This difficult exercise is by far one of the best ways to lose love handles. Since you are recruiting both the lower and upper part of the love handle, it works perfectly to lose it very quickly.
How to do the Side Plank with Leg Lift:
Place your right elbow on the ground. Position your upper body so it is straight and perpendicular to the ground.
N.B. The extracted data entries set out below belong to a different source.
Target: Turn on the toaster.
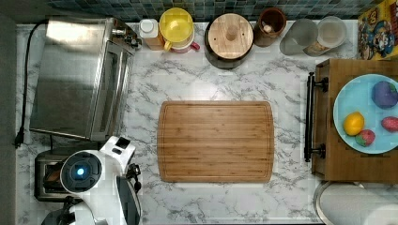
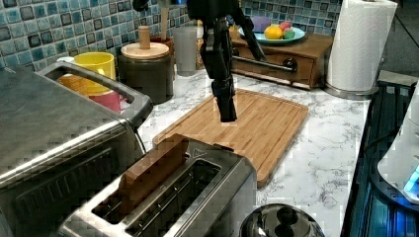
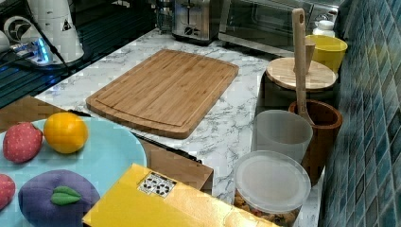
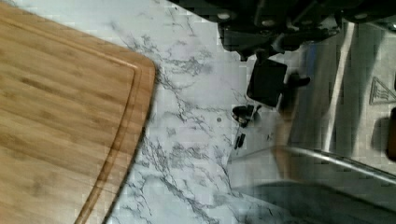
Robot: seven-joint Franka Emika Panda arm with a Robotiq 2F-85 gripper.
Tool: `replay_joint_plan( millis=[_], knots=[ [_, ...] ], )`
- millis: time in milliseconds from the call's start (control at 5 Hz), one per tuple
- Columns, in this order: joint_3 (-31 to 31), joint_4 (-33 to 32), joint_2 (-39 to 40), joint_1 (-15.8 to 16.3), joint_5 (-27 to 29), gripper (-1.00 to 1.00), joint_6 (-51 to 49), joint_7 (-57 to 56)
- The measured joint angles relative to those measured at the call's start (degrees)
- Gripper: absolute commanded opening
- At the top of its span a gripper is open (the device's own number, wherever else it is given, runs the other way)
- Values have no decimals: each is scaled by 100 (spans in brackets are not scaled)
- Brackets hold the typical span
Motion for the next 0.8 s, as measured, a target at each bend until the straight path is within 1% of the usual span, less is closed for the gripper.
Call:
replay_joint_plan(
  millis=[200, 400, 800],
  knots=[
    [14, -78, 38, 1, 497, -100, 390, 17],
    [46, -90, 34, 0, 581, -100, 387, 64],
    [85, -90, 222, -20, 394, -100, 252, 137]
  ],
)
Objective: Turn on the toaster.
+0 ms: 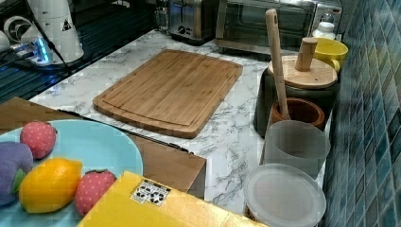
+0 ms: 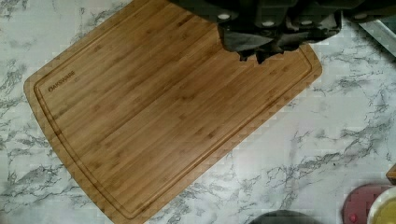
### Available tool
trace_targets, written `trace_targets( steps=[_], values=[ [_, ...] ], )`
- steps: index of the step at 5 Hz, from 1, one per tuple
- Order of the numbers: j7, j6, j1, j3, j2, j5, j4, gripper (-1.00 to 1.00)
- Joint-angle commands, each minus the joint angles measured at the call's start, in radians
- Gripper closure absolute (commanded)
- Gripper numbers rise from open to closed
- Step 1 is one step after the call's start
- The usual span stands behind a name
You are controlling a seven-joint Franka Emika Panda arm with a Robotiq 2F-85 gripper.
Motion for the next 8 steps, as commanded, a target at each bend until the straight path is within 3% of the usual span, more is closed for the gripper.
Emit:
trace_targets(
  steps=[1,2,6,8],
  values=[
    [-0.056,0.042,0.015,0.022,-0.03,-0.002,-0.05,1.0],
    [-0.104,0.092,0.049,0.053,-0.079,-0.019,-0.136,1.0],
    [-0.294,0.179,0.127,0.142,-0.291,0.092,-0.39,1.0],
    [-0.31,0.114,0.178,0.208,-0.32,0.142,-0.448,1.0]
  ],
)
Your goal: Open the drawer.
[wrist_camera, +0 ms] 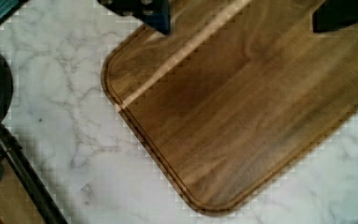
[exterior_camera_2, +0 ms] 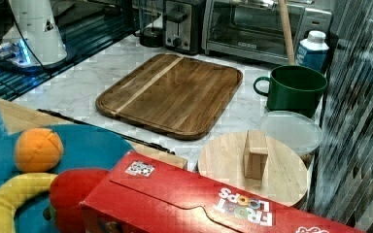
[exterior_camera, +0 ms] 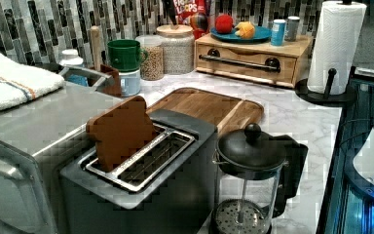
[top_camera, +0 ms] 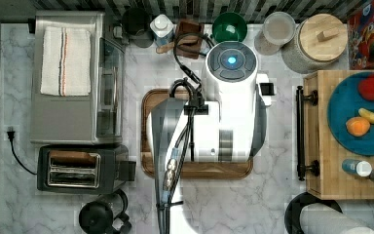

Place your other hand on your opposite love handle. Then, lift your left leg high into the air. Hold this position for as long as you can. Repeat on the other side.
Muscle group worked:
Love handles (obliques), shoulders
Target Repetitions for Muscle Growth: static hold
Target Repetitions for Muscle Tone/Endurance: static hold
Why the Side Plank with Leg Lift Exercise works:
The reason this is one of the best exercises for losing love handles is because it incorporates both the upper and lower part of the oblique muscles. Most exercise try to concentrate on one section of the love handle. This exercise forces the entire area to hold your whole body up. This way, it recruits more muscle fibers and strengthens the area very effectively.
If you want to recruit even more muscles fibers and work the love handles even more, concentrate on your midsection and focus on tightening up your sides.
Maintain steady breathing throughout the exercise.
Disclaimer: Talk to your primary care physician before beginning any exercise regimen.